Música e papéis dividem o mesmo espaço
Um músico de Foz do Iguaçu prepara músicas para a trilha sonora de um documentário que está sendo produzido no Rio de Janeiro pelo cineasta Luiz Carlos Prestes Filho, em homenagem ao líder revolucionário pernambucano Gregório Bezerra.
José Alexandre Saraiva, que além de compositor é também jornalista e procurador-seccional da Fazenda nacional, já criou a música-tema em parceria com o repentista Oliveira Francisco de Melo. A escolha do diretor pela nosso trabalho não foi por acaso. Eu e Oliveira somos de Panelas, a mesma cidade pernambucana onde nasceu Gregório, informa Saraiva, explicando também que o arranjador da canção é o maestro Gio Amaral, que vive em Curitiba.

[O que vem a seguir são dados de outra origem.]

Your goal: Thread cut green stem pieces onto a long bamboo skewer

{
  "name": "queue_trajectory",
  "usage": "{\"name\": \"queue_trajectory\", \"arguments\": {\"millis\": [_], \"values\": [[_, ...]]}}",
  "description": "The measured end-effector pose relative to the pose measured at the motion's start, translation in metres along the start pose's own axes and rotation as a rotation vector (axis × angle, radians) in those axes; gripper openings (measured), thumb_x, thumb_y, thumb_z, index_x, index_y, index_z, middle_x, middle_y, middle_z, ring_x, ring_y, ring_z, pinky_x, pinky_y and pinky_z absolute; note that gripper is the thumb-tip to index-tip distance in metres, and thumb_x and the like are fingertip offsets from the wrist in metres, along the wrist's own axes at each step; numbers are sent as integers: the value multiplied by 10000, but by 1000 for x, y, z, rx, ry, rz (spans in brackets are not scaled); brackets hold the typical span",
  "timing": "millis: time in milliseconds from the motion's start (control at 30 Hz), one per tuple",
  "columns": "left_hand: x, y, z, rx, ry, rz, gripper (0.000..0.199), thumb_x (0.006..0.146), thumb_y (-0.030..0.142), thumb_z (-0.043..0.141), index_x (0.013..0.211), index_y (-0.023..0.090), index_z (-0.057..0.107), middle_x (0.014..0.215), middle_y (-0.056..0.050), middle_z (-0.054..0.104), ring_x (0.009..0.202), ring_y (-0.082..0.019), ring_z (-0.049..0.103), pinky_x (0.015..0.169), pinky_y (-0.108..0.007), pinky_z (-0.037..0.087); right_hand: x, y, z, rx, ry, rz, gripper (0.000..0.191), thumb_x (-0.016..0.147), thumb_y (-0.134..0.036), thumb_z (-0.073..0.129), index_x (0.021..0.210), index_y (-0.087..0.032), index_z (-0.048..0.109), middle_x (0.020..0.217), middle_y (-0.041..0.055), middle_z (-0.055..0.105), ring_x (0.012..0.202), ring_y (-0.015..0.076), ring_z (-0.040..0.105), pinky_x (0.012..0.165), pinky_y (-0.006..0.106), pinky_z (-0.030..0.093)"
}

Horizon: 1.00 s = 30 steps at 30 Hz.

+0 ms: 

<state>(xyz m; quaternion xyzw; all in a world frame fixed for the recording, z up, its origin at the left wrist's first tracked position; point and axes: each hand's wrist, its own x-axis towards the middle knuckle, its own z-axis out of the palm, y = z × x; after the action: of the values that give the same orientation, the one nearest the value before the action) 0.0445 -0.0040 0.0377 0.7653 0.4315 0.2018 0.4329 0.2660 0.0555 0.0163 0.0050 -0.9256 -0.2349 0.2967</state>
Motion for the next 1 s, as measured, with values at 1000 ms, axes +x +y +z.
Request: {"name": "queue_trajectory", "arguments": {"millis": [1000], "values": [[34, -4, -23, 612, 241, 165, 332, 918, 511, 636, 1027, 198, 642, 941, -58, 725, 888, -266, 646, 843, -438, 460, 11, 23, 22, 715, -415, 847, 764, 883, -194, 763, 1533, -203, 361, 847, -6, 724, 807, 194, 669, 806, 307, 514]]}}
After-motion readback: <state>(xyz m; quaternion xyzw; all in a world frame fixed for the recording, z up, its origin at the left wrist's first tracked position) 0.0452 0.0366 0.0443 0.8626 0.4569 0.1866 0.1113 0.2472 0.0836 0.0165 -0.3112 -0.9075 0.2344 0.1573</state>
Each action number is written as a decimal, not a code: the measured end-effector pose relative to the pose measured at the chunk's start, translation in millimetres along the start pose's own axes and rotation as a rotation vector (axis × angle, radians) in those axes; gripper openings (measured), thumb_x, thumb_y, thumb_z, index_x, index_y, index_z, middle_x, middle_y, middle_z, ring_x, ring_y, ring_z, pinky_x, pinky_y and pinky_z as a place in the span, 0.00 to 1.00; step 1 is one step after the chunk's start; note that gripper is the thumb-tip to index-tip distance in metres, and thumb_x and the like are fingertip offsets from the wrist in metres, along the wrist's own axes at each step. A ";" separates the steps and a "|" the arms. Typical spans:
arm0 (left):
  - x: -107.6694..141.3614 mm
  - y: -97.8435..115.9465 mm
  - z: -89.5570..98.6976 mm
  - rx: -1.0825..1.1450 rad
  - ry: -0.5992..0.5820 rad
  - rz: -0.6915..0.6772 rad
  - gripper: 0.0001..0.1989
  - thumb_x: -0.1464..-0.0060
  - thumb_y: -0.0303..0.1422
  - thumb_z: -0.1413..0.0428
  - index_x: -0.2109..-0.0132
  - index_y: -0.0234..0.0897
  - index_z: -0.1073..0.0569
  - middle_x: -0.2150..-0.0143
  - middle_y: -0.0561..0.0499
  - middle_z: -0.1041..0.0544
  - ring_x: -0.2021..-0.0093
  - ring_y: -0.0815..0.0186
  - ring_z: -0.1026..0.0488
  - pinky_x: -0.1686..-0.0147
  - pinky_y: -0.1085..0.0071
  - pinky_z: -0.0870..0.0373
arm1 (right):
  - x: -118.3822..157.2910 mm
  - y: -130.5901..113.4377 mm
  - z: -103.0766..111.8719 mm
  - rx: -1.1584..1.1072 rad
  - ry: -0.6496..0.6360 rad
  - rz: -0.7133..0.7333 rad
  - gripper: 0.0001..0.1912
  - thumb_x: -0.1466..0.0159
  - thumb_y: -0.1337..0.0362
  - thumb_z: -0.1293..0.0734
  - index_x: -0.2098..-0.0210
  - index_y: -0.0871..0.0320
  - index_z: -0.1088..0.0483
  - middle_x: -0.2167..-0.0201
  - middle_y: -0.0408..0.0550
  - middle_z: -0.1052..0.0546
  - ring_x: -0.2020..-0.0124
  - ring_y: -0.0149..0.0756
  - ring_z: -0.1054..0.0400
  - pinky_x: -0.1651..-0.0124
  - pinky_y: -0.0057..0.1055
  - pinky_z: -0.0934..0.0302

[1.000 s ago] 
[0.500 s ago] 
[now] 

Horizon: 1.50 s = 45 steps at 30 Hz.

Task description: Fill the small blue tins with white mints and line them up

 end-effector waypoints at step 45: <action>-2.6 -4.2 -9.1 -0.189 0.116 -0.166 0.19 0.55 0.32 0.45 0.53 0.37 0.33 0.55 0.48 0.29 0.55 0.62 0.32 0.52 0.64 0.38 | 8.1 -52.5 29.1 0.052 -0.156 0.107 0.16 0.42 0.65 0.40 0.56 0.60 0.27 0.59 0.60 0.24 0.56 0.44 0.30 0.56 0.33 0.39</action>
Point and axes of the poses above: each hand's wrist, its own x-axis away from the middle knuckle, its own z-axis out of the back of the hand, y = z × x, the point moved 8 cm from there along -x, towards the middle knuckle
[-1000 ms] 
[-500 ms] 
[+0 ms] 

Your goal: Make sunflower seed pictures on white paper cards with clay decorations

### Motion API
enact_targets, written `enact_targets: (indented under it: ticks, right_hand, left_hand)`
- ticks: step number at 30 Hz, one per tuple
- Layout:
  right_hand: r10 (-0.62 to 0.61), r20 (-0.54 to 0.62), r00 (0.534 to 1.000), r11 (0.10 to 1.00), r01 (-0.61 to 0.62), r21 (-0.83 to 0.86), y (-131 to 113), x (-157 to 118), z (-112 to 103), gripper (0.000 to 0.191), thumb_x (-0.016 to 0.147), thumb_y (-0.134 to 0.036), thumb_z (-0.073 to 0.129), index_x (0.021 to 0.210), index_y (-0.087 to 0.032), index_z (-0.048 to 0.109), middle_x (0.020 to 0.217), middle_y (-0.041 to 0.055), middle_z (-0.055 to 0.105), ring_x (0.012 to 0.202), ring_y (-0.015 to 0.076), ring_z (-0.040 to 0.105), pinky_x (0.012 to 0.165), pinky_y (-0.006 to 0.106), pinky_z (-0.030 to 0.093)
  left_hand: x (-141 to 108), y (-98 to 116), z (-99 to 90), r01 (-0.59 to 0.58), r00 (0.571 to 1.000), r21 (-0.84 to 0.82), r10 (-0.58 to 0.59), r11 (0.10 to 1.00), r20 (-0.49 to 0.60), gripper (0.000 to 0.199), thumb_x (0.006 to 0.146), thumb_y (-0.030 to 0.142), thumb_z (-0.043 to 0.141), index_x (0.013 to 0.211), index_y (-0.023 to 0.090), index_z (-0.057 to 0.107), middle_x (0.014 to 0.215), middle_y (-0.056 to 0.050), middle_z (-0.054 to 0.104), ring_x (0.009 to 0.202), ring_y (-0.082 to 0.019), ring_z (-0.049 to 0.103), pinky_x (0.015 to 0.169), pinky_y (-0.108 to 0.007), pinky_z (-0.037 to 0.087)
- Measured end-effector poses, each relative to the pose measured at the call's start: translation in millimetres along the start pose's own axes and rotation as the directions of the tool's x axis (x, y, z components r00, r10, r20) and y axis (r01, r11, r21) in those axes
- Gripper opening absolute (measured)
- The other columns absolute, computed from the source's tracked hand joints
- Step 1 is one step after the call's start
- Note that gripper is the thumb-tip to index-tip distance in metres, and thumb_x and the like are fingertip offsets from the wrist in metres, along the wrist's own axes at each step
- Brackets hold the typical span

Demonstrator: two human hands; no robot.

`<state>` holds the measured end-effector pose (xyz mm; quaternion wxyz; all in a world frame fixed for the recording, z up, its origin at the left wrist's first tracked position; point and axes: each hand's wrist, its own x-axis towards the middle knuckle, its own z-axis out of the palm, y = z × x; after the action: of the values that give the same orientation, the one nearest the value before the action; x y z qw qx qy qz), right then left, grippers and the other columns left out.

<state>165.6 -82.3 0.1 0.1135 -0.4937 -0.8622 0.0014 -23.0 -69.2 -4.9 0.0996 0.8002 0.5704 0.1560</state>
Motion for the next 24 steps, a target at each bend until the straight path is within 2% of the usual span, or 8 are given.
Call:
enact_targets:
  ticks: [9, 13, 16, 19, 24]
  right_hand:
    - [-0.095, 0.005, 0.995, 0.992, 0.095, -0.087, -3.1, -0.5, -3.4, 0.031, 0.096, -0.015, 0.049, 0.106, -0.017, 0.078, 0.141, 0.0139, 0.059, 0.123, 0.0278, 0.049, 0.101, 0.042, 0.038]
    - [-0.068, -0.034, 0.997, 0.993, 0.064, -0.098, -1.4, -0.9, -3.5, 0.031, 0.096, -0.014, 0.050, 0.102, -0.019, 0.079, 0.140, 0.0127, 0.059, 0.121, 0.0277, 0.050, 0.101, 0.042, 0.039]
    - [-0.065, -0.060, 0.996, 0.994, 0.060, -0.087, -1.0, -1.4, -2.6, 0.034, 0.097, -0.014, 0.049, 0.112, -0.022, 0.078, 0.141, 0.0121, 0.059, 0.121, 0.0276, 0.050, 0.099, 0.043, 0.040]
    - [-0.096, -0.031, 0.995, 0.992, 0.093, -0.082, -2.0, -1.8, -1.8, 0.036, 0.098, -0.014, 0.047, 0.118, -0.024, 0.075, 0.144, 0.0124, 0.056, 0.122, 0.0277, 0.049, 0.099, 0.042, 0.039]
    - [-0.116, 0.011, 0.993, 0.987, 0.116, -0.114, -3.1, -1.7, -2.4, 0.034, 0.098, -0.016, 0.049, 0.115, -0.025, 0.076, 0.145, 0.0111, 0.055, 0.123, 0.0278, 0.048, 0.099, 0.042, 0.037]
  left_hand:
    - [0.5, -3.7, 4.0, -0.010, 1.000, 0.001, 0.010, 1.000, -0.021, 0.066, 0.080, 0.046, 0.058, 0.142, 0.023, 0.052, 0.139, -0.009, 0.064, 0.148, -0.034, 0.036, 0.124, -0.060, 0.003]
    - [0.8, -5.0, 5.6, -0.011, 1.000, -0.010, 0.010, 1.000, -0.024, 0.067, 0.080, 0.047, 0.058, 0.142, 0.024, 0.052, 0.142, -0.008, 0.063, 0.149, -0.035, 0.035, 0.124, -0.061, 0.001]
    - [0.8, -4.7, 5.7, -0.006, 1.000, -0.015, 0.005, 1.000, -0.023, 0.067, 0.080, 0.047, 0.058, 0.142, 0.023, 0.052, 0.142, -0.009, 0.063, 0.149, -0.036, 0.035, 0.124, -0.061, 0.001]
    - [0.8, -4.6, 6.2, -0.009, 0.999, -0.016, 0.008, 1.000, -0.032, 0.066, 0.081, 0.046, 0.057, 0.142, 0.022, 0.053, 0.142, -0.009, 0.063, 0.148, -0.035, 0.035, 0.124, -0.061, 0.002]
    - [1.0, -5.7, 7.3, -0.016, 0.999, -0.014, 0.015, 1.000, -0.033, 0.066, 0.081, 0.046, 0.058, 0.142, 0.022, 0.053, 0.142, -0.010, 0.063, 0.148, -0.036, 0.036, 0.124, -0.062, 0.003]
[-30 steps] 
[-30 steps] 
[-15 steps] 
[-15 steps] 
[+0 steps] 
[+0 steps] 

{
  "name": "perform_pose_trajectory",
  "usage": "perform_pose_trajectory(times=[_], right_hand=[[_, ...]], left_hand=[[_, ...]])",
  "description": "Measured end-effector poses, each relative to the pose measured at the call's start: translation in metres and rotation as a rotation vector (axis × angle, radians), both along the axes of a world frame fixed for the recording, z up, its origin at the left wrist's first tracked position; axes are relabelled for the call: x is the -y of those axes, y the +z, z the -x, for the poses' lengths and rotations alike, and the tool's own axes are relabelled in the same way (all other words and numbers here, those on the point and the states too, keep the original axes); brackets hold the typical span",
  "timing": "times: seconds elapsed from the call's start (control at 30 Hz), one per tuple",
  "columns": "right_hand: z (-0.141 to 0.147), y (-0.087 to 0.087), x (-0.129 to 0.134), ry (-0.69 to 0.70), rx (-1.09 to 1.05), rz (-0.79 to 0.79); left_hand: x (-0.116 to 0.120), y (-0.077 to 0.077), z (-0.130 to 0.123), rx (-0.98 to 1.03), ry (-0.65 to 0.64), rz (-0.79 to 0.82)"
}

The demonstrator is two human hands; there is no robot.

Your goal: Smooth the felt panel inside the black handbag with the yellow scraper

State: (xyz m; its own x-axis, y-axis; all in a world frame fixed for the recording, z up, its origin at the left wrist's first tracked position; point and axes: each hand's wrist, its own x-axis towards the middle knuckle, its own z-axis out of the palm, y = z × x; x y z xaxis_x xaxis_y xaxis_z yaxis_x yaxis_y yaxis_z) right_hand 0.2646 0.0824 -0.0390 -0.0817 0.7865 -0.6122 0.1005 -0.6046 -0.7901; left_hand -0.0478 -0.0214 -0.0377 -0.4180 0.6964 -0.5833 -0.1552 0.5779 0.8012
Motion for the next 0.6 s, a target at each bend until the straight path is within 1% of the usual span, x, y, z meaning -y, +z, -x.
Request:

O filme de Prestes Filho fala sobre um dos grandes mártires brasileiros, responsável juntamente com Francisco Julião pelas Ligas Camponesas, movimento que insurgiu contra os latifúndios do sertão nordestino em 1955 e incluiu na história mais uma página sobre a luta dos pequenos agricultores do Brasil pela conquista da terra (leia texto nesta página).
A canção composta pela dupla passou por uma intensa fase de pesquisa e ganhou o nome de Ferro e Flor, baseado em um poema de Ferreira Gullar (História de um Valente), escrito em homenagem ao líder rebelde. As fontes e influências começaram no Hino Nacional Brasileiro e passaram pelas imagens do agreste, pelo sons que faço na sanfona em algumas músicas do meu primeiro CD, comenta Savaiva, referindo-se ao disco Lamento da Asa Branca, vencedora na categoria Composição do Concurso Internacional da Academia Internacional de Lutéce em Paris, no ano de 1998.
O procurador já escreveu dois livros e dezenas de contos e crônicas para jornais, revistas e concursos. Ele ainda mantém colunas informativas sobre Direito Tributário em jornais diários.
A Folha também conversou por telefone com Oliveira de Panelas, como o repentista Oliveira Francisco de Melo gosta de ser chamado. Enquanto acompanhava a montagem do memorial ao herói na cidade onde nasceu, ele comentou sobre as composições dizendo que estavam fluindo naturalmente da parceria, justamente por terem as mesmas referências e principalmente o mesmo orgulho do líder sertanejo. Acho Gregório uma idéia universal, assim como Gandhi, Lênin e Guevara. São pessoas que libertaram as idéias de suas mentes e que agora inspiram as novas gerações, diz o repentista, que possui sete livros editados e 11 discos gravados.
O término do documentário está previsto para o segundo semestre deste ano, período em que acontecerá também a inauguração do memorial, projetado pelo arquiteto Oscar Niemeyer. As obras marcam o centenário do nascimento de Gregório Bezerra.